## Your task
Out of the lines below, please list those that hold the string "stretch".

--- START ---

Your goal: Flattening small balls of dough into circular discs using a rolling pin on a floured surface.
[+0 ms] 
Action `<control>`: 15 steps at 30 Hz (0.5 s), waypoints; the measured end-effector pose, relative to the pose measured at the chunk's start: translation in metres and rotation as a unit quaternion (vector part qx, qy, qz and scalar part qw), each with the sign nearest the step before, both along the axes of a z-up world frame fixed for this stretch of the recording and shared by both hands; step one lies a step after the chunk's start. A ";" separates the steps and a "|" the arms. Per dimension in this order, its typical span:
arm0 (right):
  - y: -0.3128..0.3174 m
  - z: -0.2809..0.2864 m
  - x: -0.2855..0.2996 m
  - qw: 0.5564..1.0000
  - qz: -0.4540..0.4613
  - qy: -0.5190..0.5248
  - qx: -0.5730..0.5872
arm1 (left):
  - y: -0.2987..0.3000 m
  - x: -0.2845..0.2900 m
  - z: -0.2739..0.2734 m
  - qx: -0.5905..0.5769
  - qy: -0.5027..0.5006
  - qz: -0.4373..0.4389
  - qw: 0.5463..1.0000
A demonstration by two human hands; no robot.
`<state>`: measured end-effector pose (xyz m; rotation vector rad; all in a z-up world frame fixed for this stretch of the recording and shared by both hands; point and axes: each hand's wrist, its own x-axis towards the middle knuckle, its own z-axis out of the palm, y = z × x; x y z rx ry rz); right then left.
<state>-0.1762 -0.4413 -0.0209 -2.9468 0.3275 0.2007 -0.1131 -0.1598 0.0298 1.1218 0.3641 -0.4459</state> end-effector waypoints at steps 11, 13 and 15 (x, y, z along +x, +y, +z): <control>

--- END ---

## Written response
Action `<control>`: 15 steps at 30 Hz (0.5 s), waypoints; the measured end-effector pose, relative to the pose measured at the chunk's start: translation in metres and rotation as a unit quaternion (vector part qx, qy, qz and scalar part qw), each with the sign nearest the step before, both along the axes of a z-up world frame fixed for this stretch of the recording and shared by both hands; step one lies a step after the chunk's start. A ";" separates the steps and a "|" the arms. Per dimension in this order, its typical span:
`<state>`: measured end-effector pose (xyz m; rotation vector rad; all in a z-up world frame fixed for this stretch of the recording and shared by both hands; point and axes: each hand's wrist, its own x-axis towards the middle knuckle, its own z-axis out of the palm, y = z × x; x y z rx ry rz); right then left.

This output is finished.